Der fünfte Abschnitt befasst sich mit ausgewählten Sonderthemen, analysiert u. a. die Herangehensweise an die Jobsuche und vermittelt wichtige Grundlagen über die „Do’s and Don’ts“ in einem Vorstellungsgespräch. Ferner wird im Unterkapitel „Wie man gefeuert wird“ beleuchtet, wie man sich im Falle einer Kündigung verhalten sollte, um den bisherigen Arbeitsplatz möglichst würdevoll zu verlassen und neue Karrieremöglichkeiten zu ergreifen. Auch das besonders für Jurist:innen wichtige Thema des Verhandlungsmanagements wird mithilfe von verschiedenen Techniken untersucht, die man ganz einfach im Alltag testen kann.
Im letzten Teil stellt Calhoun-Senghor weitere Regelungen auf, die sich konkret auf die Arbeit im öffentlichen Dienst beziehen und gibt auch dort konkrete Tipps zur Umsetzung an die Hand.
Ausgestattet mit exemplarischen Lebensläufen in deutscher und englischer Sprache, einer Anleitung für einen Elevator Pitch sowie einer Liste mit ausgewähltem Vokabular für Lebensläufe und Anschreiben auf Englisch bildet das Buch einen nützlichen Ratgeber, wenn man sich verzweifelt vor einem Bewerbungsschreiben wiederfindet und nicht weiß, wie man überhaupt anfangen soll.

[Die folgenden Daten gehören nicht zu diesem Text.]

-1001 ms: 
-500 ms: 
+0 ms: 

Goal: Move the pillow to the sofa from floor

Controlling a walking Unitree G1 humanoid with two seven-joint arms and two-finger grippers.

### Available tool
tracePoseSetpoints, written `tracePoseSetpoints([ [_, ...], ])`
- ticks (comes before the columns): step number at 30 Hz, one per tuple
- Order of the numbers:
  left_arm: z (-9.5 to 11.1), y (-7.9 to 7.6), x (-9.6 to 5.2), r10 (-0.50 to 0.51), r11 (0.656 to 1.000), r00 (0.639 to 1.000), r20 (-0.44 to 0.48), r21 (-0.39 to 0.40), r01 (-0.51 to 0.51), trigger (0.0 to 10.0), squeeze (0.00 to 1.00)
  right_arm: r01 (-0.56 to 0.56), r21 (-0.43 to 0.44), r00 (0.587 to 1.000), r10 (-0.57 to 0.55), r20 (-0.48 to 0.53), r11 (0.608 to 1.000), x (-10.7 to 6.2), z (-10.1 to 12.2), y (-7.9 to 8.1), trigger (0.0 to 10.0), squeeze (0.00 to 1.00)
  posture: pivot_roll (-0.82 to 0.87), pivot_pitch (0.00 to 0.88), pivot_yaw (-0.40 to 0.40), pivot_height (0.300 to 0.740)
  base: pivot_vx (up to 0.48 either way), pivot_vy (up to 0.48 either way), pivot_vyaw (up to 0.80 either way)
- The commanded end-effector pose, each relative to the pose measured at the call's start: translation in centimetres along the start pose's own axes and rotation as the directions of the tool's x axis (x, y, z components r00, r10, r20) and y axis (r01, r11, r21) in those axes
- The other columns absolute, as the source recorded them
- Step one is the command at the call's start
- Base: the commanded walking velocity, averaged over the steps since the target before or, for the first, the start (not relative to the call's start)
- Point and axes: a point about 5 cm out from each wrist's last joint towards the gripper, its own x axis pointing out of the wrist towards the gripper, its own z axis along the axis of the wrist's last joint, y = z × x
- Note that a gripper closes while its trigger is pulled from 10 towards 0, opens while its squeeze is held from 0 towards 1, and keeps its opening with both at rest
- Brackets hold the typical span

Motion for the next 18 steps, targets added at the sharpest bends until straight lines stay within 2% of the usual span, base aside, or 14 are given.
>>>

Insgesamt sind die „Calhoun-Senghor Regeln“ sehr hilfreich und humorvoll übermittelt und nehmen ein wenig die Angst vor dem Einstieg in die Berufswelt. Das Buch ist so konzipiert, dass man schnell und einfach zu einem konkreten Problem einen Ratschlag finden kann. Aufgrund der teils sehr bewegenden persönlichen Geschichten und Erfahrungen des Autors lässt sich dieser Ratgeber leicht lesen und wird keinesfalls zu einer weiteren trockenen Lektüre, die Erfolg auf Knopfdruck verspricht und letztendlich im Bücherregal verstaubt. Vielmehr zeigt das Buch, dass es für alle Probleme einen Lösungsansatz gibt und sorgt dabei des Öfteren für ein Schmunzeln. Der Autor begegnet seiner Leserschaft auf Augenhöhe, nimmt sie an die Hand und zeigt ihr, wie ein jeder das beste aus der eigenen Karriere herausholen kann. Calhoun-Senghor motiviert dazu, die Karriereleiter zu erklimmen und nimmt zugleich die Angst vor Rückschlägen. Ich kann das Buch allen empfehlen, bei denen erste Praktika und Nebenjobs anstehen oder die das erste Examen auch schon in der Tasche haben. Die aufgeführten Regeln lassen sich auf das Arbeiten in Kanzleien, Behörden, Unternehmen und sämtlichen weiteren Organisationen übertragen.